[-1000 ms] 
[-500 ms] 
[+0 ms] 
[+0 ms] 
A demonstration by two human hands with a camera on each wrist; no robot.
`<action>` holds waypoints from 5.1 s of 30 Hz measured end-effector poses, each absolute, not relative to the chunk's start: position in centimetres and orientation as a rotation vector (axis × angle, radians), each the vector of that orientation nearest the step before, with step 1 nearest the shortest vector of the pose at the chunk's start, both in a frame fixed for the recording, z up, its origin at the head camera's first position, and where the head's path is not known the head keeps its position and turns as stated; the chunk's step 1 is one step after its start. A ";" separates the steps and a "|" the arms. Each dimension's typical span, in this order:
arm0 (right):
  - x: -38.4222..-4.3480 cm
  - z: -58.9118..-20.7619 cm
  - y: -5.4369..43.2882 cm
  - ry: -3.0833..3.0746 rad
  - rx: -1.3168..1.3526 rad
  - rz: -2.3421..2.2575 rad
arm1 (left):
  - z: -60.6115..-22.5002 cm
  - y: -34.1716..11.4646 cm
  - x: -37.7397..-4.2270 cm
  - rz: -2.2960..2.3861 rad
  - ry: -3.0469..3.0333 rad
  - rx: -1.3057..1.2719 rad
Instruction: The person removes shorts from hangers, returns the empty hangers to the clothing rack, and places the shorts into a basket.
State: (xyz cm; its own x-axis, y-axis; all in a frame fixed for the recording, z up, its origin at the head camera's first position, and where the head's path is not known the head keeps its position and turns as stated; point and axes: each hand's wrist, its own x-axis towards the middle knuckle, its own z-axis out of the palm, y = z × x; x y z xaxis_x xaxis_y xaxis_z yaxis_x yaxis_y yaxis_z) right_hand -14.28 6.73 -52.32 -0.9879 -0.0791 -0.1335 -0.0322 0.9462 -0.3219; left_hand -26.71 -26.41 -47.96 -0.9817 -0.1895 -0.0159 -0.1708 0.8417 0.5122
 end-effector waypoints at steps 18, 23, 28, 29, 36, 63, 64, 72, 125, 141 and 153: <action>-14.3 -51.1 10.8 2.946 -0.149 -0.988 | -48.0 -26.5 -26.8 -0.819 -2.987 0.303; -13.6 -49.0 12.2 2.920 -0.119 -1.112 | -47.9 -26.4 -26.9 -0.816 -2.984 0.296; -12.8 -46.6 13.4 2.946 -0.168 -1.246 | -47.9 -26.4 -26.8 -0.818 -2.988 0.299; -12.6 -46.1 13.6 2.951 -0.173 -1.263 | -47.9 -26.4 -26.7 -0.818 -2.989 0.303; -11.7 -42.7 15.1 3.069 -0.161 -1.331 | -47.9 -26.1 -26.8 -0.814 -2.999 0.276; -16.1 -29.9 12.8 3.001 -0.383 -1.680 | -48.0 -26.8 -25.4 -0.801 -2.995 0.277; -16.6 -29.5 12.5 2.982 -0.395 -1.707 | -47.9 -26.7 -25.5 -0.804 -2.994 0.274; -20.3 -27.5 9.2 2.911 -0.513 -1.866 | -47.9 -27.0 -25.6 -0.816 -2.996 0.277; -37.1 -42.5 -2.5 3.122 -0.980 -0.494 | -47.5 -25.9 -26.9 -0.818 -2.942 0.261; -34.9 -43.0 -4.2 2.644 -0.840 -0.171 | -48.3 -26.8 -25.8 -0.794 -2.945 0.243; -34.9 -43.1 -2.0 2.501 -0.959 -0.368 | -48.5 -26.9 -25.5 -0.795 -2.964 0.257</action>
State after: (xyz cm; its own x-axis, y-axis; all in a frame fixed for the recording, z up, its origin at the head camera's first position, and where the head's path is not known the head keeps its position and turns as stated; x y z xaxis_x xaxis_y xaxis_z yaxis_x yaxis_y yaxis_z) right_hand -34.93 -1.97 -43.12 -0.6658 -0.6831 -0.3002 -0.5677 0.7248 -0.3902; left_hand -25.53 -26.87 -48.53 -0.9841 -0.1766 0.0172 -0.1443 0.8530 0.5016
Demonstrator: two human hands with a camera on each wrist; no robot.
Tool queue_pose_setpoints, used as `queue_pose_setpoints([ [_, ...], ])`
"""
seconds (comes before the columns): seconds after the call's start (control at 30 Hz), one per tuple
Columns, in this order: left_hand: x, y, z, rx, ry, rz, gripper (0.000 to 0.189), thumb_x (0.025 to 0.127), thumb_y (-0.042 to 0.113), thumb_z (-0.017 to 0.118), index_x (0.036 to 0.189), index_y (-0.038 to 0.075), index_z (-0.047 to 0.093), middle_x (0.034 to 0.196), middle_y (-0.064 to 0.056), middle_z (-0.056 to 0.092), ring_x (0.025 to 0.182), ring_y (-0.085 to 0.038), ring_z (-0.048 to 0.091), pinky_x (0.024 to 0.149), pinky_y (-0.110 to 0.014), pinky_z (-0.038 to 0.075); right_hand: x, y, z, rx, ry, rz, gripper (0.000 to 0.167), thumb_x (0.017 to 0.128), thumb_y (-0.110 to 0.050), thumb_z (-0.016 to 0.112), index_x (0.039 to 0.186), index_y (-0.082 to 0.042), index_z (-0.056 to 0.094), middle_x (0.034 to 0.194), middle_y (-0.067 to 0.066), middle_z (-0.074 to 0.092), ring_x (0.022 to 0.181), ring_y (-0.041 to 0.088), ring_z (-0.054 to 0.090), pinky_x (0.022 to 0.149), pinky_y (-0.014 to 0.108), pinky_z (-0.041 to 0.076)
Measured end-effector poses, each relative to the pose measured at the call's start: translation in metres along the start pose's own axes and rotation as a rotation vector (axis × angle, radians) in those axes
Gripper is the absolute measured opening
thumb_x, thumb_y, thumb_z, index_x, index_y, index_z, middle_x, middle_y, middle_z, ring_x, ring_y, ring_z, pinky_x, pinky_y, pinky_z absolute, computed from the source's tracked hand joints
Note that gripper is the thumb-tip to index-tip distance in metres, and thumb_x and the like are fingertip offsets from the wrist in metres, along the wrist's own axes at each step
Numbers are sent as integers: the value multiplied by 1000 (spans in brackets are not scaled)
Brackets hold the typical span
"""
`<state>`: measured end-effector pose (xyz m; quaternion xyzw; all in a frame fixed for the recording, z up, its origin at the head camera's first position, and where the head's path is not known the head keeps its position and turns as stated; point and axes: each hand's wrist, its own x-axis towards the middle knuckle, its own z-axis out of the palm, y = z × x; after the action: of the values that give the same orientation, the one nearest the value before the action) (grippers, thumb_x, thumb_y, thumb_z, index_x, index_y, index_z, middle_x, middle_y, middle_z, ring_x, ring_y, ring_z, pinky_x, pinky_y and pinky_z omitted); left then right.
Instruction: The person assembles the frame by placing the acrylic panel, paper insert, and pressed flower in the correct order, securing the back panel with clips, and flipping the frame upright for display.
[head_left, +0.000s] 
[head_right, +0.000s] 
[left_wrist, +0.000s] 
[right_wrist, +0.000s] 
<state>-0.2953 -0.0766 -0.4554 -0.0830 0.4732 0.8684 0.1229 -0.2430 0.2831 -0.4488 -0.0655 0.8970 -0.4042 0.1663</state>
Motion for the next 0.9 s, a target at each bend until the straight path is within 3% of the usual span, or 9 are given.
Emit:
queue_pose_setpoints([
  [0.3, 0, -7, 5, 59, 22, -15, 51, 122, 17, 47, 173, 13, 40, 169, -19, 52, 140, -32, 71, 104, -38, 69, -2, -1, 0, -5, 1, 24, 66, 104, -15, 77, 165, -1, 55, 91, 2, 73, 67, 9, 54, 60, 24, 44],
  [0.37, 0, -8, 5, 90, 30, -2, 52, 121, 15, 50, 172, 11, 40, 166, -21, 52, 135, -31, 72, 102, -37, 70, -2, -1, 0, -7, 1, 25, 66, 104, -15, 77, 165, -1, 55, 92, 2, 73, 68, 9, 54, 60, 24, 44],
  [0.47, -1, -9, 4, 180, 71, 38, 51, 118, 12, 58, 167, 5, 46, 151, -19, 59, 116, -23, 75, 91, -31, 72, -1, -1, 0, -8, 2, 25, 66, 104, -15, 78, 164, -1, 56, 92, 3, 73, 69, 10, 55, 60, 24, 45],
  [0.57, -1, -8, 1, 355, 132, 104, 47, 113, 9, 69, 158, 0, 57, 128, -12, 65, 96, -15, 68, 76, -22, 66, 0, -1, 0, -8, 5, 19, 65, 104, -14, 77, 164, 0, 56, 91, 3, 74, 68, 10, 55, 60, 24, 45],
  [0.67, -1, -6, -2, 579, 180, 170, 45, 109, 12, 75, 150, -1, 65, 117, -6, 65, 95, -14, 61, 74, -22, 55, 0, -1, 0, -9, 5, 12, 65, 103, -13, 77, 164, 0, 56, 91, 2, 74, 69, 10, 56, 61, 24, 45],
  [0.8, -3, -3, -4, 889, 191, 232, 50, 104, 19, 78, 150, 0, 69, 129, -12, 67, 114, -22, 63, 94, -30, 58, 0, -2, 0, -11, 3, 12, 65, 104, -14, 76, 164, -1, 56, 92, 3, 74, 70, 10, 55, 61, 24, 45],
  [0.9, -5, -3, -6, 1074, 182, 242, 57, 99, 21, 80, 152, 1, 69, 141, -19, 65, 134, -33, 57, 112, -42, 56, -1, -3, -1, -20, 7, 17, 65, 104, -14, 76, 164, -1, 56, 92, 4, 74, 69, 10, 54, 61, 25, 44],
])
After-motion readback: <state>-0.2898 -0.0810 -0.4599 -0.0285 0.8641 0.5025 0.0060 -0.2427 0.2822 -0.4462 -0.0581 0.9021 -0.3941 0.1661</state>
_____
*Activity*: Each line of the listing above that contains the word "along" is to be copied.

*Answer to the exercise*:
Measured end-effector poses, each relative to the pose measured at the call's start: translation in metres along the start pose's own axes and rotation as a rotation vector (axis × angle, radians) in those axes
Note that gripper is the thumb-tip to index-tip distance in metres, and thumb_x and the like are fingertip offsets from the wrist in metres, along the wrist's own axes at each step

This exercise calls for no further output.